[Input records Boundary: Start]

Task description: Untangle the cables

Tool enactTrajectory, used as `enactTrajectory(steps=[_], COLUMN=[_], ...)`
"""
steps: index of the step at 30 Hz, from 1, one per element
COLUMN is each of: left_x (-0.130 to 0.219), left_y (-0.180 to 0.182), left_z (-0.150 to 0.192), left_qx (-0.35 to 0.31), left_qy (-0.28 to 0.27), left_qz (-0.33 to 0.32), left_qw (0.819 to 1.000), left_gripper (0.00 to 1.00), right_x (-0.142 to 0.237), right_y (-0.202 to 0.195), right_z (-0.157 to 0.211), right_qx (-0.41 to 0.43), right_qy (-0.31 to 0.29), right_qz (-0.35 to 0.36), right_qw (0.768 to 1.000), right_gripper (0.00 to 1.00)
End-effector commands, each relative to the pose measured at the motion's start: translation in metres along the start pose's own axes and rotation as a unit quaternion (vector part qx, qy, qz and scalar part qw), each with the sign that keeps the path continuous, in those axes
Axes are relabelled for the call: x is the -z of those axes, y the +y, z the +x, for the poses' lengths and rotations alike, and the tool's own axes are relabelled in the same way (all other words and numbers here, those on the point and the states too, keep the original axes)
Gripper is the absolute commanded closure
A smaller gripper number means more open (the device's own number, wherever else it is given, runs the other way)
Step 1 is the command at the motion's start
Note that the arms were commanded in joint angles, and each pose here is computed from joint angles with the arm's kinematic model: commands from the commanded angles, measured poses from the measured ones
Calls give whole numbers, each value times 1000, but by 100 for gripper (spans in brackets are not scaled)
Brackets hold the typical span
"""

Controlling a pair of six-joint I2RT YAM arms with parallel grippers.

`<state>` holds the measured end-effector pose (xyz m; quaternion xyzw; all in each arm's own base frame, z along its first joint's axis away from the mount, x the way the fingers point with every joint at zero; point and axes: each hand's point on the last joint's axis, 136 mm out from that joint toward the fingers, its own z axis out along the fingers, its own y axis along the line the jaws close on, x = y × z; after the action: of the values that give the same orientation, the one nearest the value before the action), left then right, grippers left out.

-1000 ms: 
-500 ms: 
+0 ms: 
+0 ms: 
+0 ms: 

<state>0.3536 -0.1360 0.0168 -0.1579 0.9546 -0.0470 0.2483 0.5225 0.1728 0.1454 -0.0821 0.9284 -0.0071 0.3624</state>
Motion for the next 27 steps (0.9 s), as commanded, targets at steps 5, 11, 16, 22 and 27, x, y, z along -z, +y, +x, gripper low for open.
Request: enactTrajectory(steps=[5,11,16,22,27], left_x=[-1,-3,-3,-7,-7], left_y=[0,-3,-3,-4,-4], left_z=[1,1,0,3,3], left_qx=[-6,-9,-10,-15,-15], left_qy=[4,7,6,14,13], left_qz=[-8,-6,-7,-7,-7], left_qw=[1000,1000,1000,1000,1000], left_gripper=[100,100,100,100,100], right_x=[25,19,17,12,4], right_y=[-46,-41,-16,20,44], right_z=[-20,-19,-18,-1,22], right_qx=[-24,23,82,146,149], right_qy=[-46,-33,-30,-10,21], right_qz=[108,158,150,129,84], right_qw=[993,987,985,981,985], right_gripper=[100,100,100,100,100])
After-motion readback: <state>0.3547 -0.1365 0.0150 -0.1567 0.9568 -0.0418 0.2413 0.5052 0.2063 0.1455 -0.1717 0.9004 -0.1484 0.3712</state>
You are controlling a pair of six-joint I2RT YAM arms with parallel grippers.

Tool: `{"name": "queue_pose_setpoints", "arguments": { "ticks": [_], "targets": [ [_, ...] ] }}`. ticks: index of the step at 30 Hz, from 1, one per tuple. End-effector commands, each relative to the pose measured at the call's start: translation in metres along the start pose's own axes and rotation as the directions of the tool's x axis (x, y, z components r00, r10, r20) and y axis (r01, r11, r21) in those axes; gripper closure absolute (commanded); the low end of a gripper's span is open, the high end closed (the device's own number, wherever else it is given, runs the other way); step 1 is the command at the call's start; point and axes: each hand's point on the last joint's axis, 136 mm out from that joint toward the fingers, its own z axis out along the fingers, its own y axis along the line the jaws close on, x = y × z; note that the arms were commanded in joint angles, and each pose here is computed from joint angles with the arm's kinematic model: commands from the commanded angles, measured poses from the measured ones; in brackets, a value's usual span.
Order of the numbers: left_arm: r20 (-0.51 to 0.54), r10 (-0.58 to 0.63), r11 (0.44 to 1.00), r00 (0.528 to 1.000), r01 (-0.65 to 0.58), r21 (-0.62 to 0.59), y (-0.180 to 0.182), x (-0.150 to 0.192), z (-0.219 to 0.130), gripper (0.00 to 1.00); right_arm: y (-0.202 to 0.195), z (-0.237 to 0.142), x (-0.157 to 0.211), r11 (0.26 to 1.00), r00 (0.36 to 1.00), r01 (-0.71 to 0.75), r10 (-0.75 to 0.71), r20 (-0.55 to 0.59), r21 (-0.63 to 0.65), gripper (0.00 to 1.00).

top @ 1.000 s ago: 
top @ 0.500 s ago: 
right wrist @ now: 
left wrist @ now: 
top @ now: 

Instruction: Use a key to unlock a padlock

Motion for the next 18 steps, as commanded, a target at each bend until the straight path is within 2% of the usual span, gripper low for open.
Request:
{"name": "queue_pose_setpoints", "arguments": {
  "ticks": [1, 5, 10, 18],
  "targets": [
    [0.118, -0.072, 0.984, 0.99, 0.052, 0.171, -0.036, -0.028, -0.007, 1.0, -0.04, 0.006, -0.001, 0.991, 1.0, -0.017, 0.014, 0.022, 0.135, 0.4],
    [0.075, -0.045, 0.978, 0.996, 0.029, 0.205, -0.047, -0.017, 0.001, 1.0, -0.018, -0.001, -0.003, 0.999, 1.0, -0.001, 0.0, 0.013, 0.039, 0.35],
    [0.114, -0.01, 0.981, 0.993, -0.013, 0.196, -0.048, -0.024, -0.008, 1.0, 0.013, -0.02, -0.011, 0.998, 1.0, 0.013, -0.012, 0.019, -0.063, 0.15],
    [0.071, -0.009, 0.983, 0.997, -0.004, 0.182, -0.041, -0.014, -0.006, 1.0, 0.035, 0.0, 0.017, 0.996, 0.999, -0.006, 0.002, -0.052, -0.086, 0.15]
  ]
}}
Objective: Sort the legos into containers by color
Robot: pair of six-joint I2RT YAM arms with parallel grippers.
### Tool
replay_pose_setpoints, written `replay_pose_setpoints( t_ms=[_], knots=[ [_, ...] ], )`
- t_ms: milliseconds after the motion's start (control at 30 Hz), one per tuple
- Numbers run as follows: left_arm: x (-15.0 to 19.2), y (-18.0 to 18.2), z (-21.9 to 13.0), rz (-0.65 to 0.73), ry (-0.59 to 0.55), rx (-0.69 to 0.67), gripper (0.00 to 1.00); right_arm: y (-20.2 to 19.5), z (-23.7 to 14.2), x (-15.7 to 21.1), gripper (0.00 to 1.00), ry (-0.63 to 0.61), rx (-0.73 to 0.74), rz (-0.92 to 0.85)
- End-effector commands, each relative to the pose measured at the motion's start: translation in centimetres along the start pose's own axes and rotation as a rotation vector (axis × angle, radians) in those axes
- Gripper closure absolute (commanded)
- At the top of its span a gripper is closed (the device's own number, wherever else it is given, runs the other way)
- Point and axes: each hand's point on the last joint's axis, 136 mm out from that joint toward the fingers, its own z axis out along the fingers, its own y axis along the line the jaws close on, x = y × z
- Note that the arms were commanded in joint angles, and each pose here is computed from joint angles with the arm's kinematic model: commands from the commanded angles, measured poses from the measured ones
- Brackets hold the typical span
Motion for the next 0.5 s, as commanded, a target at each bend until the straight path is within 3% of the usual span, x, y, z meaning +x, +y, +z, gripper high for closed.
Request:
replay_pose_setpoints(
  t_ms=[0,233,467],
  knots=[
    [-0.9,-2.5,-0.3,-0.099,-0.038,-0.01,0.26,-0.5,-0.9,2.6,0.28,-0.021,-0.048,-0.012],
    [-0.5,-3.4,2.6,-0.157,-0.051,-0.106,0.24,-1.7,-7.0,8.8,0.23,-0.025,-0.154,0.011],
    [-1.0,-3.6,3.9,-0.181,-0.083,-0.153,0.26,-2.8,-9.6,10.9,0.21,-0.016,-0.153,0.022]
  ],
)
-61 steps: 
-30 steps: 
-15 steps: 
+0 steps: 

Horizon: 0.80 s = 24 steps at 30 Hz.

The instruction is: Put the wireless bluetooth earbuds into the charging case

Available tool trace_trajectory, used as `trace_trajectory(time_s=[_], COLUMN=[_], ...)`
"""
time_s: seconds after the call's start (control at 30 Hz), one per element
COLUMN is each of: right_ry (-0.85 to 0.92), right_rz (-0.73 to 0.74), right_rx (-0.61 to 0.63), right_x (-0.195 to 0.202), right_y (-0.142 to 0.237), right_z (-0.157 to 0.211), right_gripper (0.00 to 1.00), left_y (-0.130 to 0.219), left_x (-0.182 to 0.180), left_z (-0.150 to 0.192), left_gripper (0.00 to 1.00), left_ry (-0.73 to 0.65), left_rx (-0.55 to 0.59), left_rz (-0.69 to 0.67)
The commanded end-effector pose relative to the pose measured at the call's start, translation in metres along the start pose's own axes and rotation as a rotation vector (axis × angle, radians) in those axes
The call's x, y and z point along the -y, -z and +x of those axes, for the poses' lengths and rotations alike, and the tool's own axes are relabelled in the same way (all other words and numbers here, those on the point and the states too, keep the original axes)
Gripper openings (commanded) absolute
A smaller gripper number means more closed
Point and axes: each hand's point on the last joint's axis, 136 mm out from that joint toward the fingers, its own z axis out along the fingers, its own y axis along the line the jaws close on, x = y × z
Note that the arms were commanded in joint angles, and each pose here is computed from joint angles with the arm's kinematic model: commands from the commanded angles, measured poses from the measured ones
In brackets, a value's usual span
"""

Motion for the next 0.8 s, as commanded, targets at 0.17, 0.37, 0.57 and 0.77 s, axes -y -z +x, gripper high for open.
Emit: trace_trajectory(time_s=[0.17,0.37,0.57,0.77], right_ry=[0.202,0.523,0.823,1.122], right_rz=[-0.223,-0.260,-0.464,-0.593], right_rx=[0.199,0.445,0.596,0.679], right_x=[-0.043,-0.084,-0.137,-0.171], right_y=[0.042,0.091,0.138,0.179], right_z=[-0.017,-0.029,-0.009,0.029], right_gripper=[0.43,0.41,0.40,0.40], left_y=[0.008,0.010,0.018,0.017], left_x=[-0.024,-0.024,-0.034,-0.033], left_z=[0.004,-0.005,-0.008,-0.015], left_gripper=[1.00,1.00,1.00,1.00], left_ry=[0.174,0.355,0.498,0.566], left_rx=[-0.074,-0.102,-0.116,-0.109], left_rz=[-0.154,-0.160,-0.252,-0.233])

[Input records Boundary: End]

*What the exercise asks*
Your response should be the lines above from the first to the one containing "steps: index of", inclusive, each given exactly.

*Your response*
Task description: Untangle the cables

Tool enactTrajectory, used as `enactTrajectory(steps=[_], COLUMN=[_], ...)`
"""
steps: index of the step at 30 Hz, from 1, one per element

That finishes the exercise.